THE TASK -> In the records below, begin at the line containing "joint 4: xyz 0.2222" and end at the line containing "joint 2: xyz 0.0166"; quote every line in that span exactly, including both boundary lines, and no others.

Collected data
=== Section Start ===

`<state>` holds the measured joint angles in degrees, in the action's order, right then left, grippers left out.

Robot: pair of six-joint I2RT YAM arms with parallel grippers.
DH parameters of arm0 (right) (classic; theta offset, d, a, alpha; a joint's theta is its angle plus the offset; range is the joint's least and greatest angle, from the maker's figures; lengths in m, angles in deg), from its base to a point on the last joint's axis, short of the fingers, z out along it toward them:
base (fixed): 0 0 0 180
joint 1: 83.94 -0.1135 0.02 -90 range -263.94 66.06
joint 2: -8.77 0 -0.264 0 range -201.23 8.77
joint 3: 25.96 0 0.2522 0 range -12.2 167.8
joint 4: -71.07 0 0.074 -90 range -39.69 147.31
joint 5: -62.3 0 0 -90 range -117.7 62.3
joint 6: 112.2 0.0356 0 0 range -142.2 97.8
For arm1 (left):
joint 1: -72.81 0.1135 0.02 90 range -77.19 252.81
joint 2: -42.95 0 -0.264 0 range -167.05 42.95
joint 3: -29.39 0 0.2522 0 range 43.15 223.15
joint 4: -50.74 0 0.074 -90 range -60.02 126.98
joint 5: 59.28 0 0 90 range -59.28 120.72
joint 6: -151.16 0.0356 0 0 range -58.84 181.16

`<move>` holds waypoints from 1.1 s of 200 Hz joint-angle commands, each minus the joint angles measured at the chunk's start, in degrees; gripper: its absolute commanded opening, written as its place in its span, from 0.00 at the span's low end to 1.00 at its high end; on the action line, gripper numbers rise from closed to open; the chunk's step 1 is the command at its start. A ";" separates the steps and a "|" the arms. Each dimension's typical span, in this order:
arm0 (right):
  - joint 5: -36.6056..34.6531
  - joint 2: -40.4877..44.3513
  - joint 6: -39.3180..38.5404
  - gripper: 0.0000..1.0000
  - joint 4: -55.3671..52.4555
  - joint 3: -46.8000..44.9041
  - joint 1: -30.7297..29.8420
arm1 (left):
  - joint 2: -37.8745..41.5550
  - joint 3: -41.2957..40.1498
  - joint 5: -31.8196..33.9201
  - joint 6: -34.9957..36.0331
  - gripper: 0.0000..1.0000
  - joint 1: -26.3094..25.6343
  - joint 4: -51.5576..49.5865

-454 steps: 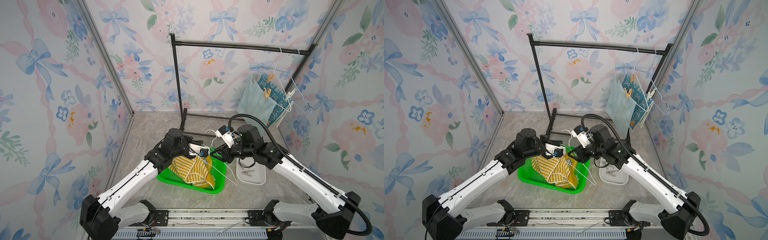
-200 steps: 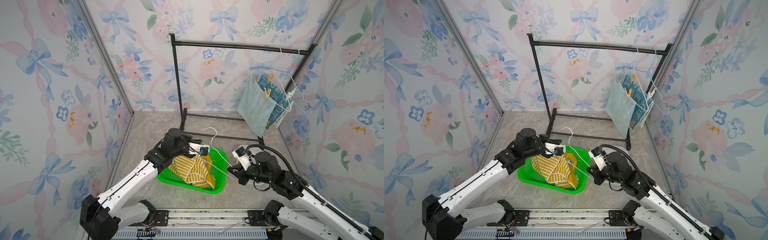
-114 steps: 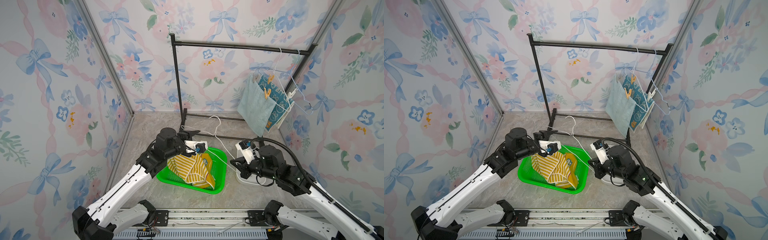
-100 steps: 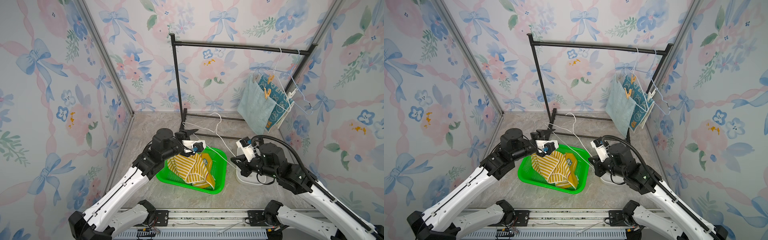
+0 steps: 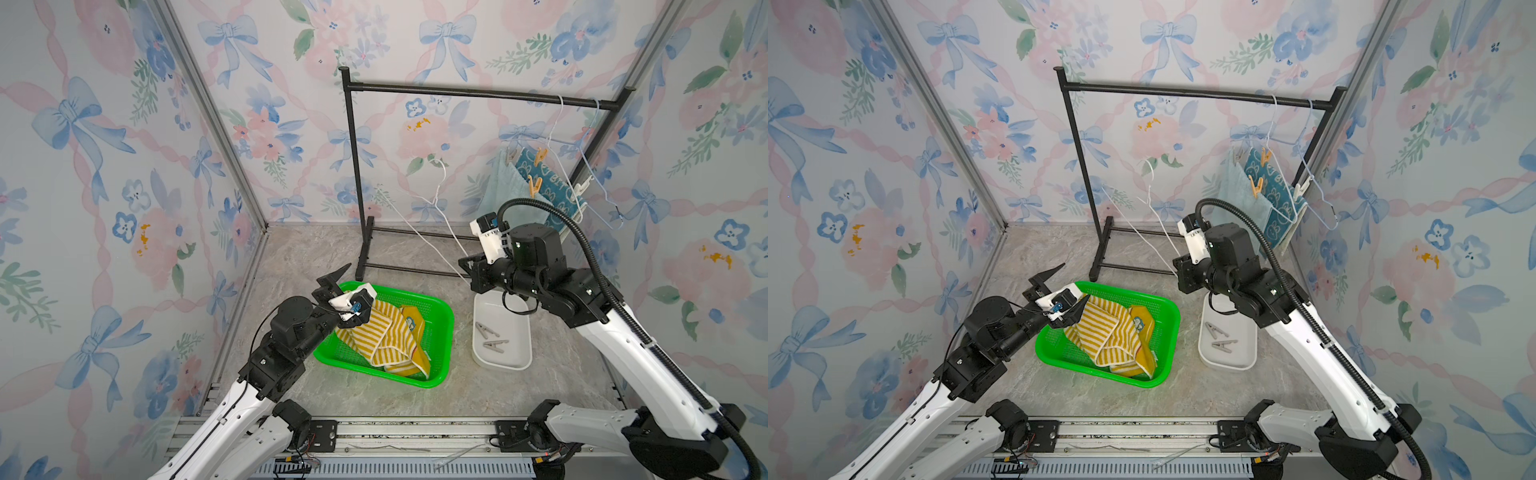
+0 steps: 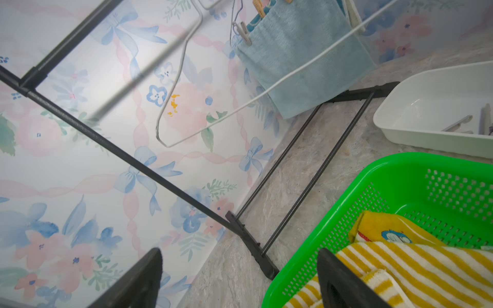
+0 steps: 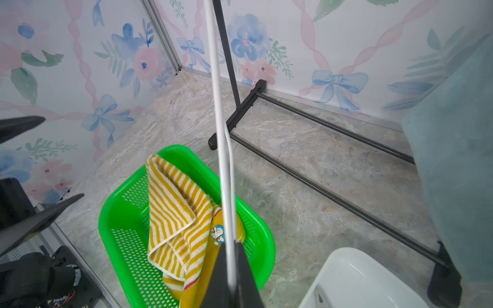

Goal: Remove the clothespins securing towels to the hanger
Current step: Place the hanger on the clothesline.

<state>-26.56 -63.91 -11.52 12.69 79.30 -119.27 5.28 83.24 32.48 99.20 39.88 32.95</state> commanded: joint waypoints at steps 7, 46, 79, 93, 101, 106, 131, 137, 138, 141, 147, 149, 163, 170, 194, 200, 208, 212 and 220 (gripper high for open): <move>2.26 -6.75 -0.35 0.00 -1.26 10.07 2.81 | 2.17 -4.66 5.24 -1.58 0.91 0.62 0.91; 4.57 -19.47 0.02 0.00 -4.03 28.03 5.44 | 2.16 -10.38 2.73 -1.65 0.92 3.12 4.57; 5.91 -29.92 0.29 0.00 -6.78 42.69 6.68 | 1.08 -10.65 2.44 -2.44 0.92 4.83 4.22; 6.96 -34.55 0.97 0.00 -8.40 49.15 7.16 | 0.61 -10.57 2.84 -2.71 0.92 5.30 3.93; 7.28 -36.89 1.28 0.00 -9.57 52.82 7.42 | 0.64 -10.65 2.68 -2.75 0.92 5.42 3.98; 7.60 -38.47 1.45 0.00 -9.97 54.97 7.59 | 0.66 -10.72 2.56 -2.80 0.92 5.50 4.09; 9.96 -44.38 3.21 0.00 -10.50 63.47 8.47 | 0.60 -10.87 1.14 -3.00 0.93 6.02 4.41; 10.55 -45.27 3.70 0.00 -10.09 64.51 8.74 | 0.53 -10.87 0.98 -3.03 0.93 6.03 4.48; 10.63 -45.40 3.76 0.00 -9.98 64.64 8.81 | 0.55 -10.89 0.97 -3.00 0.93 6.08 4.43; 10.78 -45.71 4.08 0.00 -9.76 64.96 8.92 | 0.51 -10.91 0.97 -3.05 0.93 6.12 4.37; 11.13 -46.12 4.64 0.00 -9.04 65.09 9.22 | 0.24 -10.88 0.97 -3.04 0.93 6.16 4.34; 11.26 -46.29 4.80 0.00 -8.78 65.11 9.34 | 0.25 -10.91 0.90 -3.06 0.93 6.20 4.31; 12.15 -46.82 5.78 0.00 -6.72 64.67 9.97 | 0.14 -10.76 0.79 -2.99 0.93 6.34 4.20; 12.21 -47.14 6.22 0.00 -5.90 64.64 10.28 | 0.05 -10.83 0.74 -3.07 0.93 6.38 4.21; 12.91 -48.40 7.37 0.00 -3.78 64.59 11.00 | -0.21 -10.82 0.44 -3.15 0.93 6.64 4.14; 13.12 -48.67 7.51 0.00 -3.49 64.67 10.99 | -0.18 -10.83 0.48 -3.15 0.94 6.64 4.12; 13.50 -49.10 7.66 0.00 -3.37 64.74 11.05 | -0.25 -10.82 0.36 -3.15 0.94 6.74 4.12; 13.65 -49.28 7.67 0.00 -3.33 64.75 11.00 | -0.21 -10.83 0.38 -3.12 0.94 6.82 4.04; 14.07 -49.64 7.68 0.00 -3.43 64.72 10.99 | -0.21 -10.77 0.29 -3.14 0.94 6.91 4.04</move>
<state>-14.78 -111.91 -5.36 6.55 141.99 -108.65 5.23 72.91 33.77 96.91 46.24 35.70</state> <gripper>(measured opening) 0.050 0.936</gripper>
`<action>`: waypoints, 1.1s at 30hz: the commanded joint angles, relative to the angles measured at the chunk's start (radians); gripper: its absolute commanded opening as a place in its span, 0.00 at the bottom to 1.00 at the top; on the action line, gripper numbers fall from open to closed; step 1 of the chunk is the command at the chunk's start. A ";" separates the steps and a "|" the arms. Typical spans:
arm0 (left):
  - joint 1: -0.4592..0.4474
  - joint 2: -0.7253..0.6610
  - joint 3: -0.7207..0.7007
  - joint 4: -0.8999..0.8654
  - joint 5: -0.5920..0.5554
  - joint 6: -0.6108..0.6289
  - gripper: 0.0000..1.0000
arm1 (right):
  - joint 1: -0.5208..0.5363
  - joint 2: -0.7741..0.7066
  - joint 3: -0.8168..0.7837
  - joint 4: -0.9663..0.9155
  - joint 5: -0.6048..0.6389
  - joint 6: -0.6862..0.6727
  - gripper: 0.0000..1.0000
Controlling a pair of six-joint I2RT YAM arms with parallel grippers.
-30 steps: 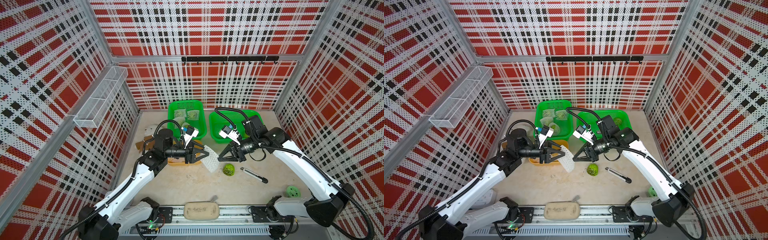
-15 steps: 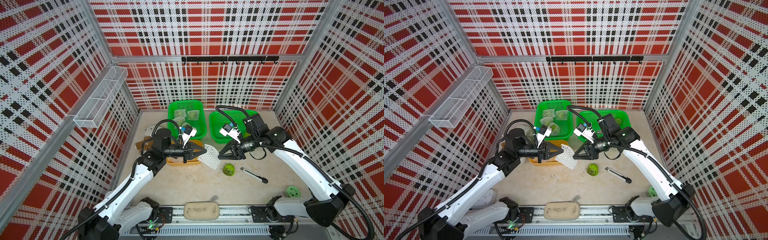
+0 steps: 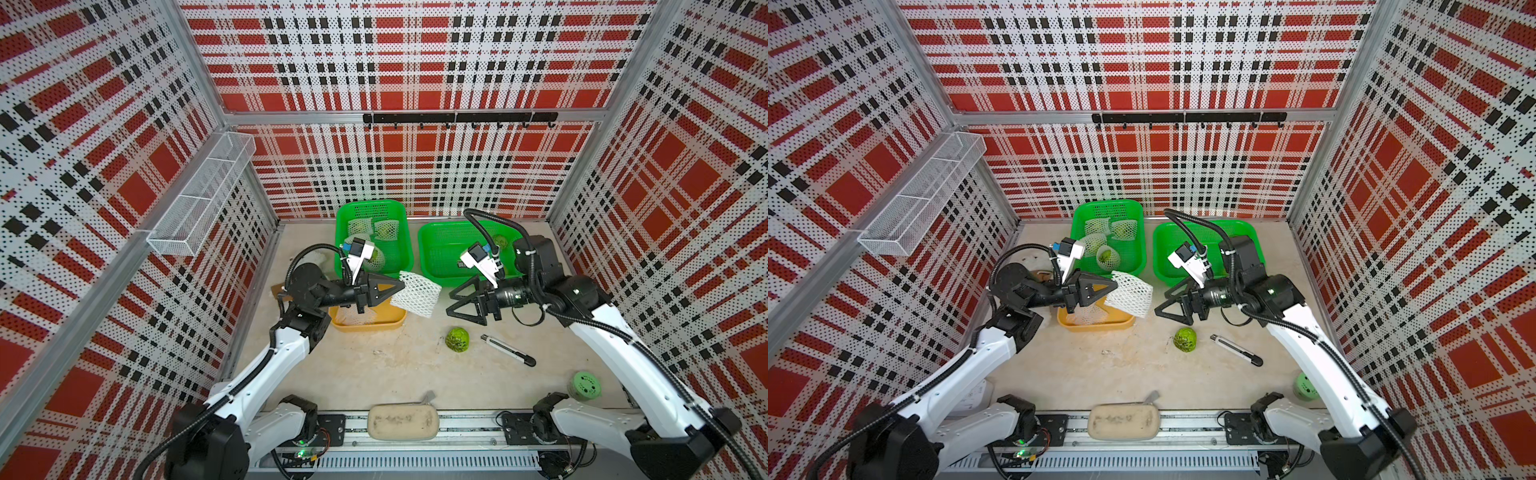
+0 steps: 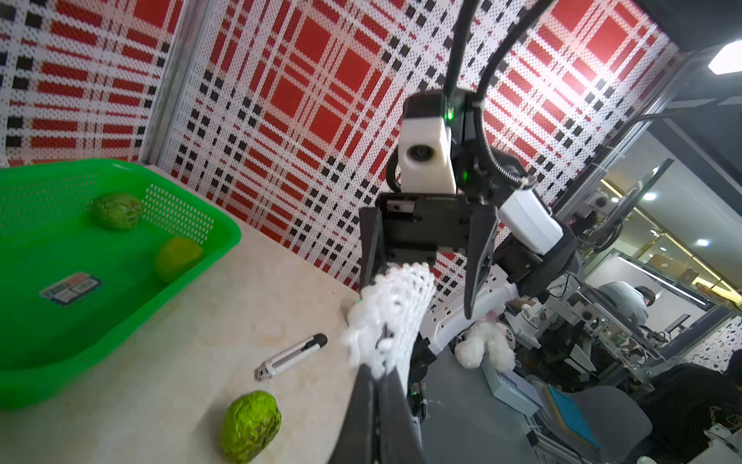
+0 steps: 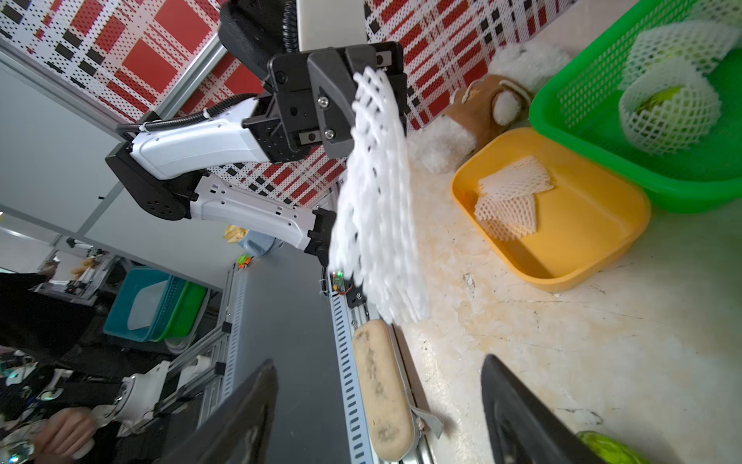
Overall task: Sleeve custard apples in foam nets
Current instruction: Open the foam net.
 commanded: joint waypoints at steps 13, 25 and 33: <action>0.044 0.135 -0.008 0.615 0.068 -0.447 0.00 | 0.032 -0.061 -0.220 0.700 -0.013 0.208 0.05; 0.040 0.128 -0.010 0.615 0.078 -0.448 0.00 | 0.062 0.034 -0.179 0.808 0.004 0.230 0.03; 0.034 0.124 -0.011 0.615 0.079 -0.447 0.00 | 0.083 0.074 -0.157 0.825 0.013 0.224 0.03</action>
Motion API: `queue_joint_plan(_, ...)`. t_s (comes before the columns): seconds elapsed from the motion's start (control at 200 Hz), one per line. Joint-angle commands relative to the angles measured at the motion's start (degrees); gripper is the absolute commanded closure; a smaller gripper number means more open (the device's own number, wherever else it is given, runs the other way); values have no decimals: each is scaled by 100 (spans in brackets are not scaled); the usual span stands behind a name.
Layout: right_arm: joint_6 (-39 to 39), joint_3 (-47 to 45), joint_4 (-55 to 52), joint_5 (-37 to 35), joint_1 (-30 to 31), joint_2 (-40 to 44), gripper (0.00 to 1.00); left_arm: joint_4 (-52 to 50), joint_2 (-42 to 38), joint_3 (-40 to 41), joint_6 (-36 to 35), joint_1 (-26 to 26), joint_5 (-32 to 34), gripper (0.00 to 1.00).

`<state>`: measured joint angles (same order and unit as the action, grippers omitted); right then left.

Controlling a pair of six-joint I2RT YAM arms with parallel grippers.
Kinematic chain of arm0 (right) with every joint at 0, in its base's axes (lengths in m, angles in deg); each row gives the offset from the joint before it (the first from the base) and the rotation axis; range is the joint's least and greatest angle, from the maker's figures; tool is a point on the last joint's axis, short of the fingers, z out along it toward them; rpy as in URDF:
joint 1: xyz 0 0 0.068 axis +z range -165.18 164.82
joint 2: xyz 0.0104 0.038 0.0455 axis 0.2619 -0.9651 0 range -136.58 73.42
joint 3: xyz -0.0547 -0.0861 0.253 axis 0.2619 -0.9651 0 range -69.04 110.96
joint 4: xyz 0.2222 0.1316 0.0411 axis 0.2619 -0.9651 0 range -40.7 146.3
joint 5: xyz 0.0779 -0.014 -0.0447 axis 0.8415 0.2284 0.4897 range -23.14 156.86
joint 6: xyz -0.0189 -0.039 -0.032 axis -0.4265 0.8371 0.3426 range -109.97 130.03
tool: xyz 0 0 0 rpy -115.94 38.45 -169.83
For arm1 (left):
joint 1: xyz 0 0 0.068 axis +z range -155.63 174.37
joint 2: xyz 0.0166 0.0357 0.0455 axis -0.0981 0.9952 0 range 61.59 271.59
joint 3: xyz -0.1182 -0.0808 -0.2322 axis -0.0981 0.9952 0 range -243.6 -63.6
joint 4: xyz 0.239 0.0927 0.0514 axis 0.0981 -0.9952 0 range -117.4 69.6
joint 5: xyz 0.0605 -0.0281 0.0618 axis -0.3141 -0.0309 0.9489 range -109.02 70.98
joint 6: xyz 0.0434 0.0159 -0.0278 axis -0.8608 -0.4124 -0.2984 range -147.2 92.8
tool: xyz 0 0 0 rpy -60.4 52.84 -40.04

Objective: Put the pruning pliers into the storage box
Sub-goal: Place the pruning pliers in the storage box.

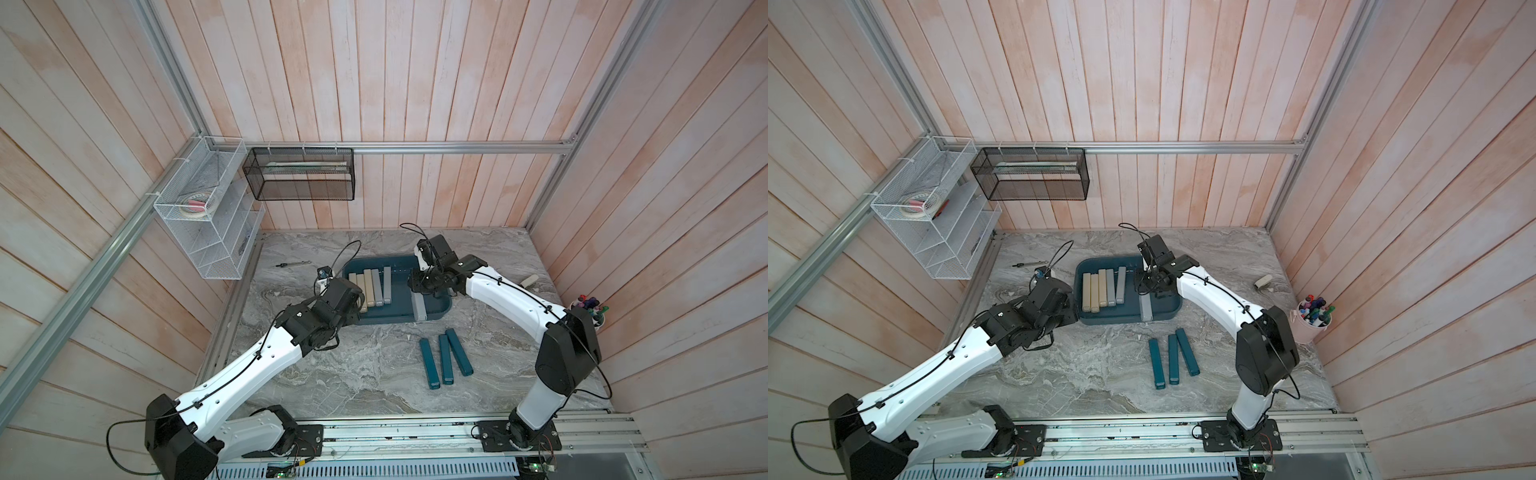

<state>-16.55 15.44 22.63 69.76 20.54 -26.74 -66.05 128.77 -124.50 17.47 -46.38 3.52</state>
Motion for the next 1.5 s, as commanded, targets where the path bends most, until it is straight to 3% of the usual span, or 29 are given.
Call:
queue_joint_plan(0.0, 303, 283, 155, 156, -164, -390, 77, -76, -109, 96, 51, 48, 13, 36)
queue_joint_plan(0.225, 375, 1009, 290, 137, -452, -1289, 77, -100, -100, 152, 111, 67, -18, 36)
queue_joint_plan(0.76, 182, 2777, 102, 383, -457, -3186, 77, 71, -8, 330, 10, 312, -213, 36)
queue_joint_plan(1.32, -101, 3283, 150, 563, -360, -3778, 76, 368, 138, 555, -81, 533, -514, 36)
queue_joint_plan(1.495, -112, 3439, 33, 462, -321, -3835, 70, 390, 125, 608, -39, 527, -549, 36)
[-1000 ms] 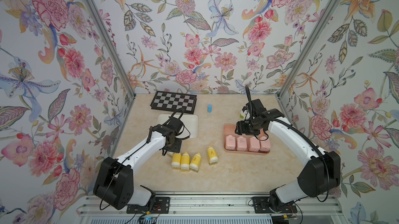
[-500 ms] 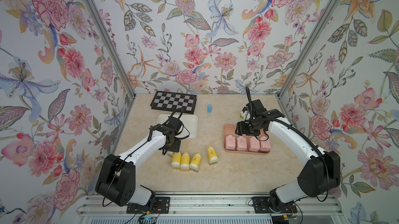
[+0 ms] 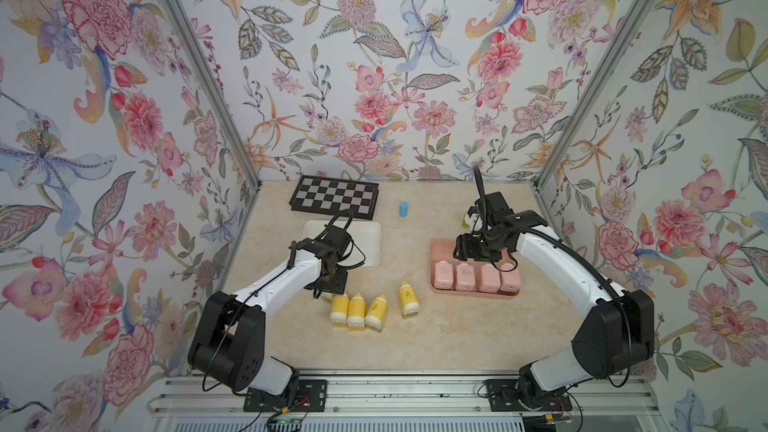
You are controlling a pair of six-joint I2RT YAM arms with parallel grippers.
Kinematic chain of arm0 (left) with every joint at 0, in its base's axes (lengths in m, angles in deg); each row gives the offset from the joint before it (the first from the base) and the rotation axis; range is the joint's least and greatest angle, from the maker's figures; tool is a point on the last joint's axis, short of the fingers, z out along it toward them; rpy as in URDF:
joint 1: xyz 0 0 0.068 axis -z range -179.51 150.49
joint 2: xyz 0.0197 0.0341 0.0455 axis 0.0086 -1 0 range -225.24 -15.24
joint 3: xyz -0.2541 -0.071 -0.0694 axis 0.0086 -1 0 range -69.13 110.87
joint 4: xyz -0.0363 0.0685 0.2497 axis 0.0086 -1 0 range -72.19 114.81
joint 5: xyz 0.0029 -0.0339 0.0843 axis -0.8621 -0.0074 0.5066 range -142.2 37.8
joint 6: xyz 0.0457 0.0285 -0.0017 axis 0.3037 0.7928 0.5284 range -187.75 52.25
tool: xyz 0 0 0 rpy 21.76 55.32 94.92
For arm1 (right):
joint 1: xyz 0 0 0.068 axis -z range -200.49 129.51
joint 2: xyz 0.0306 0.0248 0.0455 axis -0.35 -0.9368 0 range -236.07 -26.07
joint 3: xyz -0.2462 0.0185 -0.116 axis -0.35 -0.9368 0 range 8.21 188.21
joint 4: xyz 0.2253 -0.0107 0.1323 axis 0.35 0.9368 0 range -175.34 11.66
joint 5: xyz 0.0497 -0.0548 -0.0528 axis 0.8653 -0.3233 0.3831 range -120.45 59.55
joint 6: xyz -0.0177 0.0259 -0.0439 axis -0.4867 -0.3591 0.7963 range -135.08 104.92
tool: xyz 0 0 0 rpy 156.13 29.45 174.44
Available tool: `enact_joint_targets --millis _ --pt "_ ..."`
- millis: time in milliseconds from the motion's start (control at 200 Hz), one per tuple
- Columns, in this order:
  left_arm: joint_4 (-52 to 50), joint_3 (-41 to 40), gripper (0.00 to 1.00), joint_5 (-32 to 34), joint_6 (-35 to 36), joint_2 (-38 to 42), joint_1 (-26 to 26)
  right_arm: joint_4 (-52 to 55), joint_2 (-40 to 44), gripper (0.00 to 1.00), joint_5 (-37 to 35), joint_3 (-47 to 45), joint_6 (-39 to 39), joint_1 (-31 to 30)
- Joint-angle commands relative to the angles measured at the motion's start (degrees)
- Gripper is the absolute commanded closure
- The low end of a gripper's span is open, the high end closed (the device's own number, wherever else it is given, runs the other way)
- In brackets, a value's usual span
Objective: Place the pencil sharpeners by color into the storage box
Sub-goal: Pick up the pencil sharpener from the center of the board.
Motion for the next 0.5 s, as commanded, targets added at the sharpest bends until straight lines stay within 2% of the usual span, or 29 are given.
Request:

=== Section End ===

YOUR SOLUTION ->
joint 4: xyz 0.2222 0.1316 0.0411 axis 0.2619 -0.9651 0 range -40.7 146.3
joint 5: xyz 0.0779 -0.014 -0.0447 axis 0.8415 0.2284 0.4897 range -23.14 156.86
joint 6: xyz -0.0189 -0.039 -0.032 axis -0.4265 0.8371 0.3426 range -109.97 130.03
tool: xyz 0 0 0 rpy -115.94 38.45 -169.83
For arm1 (left):
joint 1: xyz 0 0 0.068 axis +z range -155.63 174.37
joint 2: xyz 0.0166 0.0357 0.0455 axis -0.0981 0.9952 0 range 61.59 271.59

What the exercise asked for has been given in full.